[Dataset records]
++++++++++

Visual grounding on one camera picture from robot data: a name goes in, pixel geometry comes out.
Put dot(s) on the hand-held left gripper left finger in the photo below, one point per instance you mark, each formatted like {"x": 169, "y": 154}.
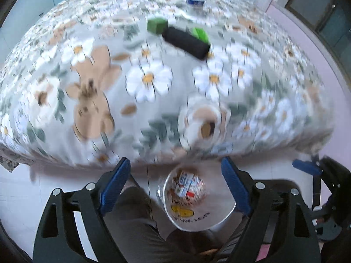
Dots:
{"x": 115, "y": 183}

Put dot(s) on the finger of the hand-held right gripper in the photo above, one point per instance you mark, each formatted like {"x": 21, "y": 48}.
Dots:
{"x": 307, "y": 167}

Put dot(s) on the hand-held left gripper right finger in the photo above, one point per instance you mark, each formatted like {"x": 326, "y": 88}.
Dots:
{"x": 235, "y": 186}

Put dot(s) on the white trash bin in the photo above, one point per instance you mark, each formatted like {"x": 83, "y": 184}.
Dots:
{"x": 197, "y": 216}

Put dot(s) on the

++++++++++

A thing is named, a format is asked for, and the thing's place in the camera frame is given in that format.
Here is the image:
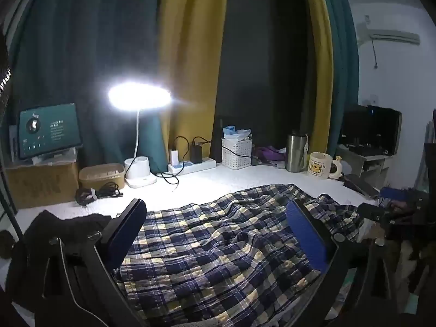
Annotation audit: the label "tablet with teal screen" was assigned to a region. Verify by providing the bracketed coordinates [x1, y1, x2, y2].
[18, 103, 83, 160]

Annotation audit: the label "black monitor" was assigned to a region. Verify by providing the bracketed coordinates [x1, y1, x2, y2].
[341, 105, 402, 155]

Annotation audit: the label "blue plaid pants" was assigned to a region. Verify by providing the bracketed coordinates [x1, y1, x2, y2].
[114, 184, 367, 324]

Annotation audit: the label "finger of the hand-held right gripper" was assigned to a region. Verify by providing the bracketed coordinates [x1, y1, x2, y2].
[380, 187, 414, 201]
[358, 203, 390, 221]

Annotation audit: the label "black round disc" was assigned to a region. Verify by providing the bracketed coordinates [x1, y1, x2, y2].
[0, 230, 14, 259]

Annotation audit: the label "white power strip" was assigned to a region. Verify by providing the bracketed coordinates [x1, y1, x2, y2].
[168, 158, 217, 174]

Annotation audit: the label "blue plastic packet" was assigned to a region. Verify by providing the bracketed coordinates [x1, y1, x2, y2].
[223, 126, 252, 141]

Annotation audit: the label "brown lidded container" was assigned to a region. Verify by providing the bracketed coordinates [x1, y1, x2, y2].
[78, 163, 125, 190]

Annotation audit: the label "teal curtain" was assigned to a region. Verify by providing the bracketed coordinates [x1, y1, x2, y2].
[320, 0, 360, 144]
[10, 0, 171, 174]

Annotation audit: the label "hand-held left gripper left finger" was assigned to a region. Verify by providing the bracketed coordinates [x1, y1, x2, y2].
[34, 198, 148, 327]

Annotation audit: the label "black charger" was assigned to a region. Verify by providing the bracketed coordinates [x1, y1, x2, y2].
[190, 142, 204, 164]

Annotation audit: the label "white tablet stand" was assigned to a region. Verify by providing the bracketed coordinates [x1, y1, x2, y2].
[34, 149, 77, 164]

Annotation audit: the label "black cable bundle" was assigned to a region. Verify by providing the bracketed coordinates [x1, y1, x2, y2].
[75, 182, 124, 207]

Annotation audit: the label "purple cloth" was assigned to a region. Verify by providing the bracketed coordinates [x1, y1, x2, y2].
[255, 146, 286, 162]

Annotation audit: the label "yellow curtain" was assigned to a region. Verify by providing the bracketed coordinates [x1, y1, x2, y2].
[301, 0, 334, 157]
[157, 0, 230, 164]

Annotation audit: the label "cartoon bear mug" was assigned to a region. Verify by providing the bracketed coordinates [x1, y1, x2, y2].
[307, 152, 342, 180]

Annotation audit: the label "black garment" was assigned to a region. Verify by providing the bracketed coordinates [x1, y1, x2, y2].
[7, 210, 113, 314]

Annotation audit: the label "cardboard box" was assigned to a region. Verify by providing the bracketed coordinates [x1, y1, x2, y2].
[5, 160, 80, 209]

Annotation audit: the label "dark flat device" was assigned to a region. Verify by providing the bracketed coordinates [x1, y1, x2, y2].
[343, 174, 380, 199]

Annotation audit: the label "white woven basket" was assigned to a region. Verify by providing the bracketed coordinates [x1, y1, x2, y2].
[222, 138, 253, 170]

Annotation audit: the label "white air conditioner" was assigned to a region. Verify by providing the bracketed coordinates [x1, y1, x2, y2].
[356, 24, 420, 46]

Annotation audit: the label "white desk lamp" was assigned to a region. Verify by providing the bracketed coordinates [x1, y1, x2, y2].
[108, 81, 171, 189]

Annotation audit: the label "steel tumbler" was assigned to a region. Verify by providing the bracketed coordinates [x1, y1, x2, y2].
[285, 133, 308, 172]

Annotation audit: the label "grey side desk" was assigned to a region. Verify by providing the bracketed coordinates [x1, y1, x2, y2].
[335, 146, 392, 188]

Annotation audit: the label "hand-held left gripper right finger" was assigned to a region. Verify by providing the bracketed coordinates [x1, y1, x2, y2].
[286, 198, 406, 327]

++++++++++

#### WHAT YOU ARE ASKED TO DO:
All lines holding the word "above" must be copied from the data.

#### ANSWER TO THIS PROBLEM:
Put dot(s) on the finger of the hand-held right gripper in the photo above, one point per instance you mark, each formatted like {"x": 21, "y": 48}.
Put dot(s) on the hand-held left gripper right finger in the photo above, one point per instance you mark, each formatted like {"x": 326, "y": 88}.
Put dot(s) on the white trash bin in the photo above, one point per instance you mark, each formatted like {"x": 83, "y": 184}.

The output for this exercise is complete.